Probiotics and Your "Gut Brain"
Back when my daughter was four-years-old, a boy at the park who would probably now be classified as a bully told her that her favorite doll turned a monster during the night. My little one's response was, "Please don't say that in front of my stomach."
She was describing the "butterflies" of anxiety that happen when the brain in your head connects with your "second brain," the one in your gastrointestinal tract. What if there were a way to control that literally visceral reaction to stress? There may be, according to arecent study by Kirsten Tillisch, MD of the University of California, Los Angeles and colleagues that was published as an abstract and reported at Digestive Disease Week. The treatment? Probiotic-infused yogurt.
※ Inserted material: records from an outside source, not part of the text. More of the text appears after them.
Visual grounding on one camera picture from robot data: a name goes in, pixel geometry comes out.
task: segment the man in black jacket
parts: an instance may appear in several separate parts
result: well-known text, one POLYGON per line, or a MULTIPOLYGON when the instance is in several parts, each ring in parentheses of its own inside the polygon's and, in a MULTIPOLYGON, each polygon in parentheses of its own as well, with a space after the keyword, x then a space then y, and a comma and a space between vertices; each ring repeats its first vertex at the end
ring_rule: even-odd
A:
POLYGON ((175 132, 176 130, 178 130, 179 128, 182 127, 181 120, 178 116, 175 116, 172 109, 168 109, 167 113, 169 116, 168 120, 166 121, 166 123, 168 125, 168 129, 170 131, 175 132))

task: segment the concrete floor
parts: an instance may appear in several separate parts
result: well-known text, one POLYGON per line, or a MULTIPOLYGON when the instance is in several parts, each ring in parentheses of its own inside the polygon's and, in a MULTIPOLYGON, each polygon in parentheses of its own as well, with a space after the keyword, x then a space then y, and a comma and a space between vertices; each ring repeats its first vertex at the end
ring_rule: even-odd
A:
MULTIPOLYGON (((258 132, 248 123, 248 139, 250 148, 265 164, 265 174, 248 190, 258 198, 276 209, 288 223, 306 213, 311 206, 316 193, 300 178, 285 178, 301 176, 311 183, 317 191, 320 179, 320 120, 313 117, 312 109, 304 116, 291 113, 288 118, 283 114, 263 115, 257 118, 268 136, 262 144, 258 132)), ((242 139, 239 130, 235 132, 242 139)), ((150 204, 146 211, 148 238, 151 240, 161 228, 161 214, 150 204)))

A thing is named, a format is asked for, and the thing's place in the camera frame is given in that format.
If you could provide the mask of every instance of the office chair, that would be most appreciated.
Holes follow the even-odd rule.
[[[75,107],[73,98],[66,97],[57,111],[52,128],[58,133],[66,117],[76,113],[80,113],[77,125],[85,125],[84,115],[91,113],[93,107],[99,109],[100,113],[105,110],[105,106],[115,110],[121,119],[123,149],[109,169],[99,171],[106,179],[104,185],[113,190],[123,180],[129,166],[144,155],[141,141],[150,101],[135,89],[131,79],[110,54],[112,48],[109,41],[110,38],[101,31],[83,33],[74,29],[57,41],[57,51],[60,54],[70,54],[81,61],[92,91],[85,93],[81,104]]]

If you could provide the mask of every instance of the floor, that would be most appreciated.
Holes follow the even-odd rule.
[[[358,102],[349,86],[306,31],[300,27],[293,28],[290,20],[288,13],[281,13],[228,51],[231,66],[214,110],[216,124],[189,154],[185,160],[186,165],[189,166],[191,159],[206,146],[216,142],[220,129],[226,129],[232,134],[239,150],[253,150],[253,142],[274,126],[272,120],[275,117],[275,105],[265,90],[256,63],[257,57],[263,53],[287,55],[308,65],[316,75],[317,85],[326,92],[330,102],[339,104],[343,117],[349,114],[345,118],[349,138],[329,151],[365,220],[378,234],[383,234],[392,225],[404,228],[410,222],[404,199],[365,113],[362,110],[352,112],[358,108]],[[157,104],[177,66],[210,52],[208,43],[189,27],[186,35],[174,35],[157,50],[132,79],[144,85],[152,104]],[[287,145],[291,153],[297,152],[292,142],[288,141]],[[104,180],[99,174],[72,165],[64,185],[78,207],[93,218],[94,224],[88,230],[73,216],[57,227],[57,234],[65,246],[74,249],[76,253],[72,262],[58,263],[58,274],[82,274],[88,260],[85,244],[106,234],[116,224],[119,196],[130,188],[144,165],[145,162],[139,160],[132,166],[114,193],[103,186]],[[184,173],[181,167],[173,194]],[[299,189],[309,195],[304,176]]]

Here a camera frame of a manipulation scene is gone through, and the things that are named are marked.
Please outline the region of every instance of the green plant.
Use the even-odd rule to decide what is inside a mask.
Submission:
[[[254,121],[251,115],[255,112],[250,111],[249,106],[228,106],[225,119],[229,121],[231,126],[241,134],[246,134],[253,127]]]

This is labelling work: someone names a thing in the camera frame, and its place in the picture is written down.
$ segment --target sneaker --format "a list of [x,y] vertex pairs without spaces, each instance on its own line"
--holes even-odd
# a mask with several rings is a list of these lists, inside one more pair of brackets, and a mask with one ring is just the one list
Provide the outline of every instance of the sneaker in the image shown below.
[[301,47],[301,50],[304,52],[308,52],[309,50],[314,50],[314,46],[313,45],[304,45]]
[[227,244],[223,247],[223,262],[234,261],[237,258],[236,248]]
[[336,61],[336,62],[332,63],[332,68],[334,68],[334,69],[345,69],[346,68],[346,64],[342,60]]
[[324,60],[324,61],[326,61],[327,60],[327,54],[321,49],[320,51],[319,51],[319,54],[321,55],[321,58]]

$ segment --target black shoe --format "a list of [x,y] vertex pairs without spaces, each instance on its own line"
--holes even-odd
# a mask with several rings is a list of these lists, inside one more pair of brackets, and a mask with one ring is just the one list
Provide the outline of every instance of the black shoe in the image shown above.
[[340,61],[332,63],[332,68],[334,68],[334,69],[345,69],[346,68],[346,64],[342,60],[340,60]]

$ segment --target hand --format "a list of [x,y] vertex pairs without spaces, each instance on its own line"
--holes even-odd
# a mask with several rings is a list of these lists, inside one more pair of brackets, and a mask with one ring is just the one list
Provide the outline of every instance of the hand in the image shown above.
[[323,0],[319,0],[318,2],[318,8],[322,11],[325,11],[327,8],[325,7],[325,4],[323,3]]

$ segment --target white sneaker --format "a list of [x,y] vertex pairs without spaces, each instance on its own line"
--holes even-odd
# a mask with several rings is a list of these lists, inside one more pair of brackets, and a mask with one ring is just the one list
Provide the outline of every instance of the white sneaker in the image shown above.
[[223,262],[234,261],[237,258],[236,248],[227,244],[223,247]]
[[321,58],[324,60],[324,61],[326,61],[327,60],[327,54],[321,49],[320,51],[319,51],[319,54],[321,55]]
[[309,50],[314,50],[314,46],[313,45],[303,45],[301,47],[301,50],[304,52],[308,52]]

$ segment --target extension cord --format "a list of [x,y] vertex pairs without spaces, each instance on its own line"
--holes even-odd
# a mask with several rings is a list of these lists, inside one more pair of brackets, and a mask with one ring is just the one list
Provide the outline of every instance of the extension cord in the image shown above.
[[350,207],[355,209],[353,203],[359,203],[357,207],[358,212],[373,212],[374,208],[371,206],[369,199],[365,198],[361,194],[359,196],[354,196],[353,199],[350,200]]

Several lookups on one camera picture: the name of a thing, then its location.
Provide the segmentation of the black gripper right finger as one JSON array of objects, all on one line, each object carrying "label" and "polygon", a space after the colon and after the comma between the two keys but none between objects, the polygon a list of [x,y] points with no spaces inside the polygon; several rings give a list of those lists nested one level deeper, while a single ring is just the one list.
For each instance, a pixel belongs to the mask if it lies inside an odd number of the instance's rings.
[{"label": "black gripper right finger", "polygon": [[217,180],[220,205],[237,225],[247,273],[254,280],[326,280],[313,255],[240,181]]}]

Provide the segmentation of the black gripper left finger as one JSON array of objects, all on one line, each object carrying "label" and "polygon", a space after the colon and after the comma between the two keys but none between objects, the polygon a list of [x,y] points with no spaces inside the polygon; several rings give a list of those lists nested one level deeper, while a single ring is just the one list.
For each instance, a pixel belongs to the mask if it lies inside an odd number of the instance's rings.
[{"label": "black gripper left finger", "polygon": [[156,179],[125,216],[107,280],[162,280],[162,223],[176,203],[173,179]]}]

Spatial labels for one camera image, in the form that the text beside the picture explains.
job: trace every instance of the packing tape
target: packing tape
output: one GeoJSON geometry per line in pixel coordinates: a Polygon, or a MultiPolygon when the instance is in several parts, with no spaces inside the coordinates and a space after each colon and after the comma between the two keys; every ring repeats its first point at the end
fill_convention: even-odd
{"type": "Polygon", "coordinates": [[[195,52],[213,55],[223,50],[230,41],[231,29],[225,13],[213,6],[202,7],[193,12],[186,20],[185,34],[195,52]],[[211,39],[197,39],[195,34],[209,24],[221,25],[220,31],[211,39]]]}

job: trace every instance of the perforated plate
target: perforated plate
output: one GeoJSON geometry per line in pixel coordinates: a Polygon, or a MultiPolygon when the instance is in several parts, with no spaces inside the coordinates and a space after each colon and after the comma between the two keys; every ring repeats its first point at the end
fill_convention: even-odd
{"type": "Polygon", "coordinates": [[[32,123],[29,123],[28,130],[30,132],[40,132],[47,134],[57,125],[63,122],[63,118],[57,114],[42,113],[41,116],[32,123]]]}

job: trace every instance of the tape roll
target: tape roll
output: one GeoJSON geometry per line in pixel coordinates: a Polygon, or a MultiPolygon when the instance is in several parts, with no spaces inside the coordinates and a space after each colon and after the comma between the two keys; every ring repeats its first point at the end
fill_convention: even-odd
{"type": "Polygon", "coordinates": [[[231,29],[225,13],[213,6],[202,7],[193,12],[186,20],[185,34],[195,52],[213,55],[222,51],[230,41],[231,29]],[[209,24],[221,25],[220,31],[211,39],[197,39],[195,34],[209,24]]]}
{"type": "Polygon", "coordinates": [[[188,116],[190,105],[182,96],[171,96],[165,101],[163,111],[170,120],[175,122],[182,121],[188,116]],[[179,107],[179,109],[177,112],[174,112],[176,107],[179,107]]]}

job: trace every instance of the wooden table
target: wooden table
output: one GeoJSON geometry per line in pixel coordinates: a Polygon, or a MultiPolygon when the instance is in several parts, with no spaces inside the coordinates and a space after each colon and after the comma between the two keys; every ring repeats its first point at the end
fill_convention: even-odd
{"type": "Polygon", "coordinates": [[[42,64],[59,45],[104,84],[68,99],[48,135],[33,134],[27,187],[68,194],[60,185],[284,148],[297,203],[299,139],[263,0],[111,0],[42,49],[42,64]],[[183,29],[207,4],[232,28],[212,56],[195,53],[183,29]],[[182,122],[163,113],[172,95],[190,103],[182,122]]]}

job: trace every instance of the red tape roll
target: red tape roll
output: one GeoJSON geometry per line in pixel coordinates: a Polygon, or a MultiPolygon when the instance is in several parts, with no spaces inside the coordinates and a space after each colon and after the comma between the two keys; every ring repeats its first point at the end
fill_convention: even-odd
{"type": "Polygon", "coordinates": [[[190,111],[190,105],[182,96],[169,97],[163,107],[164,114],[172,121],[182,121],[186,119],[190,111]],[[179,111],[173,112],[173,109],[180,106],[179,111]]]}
After 4 weeks of downing yogurt laced with probiotics, healthy volunteers showed "a muted brain response in a region associated with stressful gut signaling compared to controls consuming yogurt without the probiotics or no product," as MedPage Today put it. Similarlinks with emotional behavior and the gut have long been demonstrated in animal but this is the first research done on humans.
"By changing the environment in the gut, we can actually change what happens in the brain," Tillisch said in an interview with MedPage Today. She cautioned, however, that the work is still in early stages.
But, hey. This is one of those instances when there appears to be no need to wait to take action until the study has been published in a peer-reviewed journal. We already know that both yogurt and probiotics do all sorts of good things for your health. So why not dip your spoon into your favorite flavor on the chance that the treat may also help you stay calm even when something scary happens "in front of your stomach"?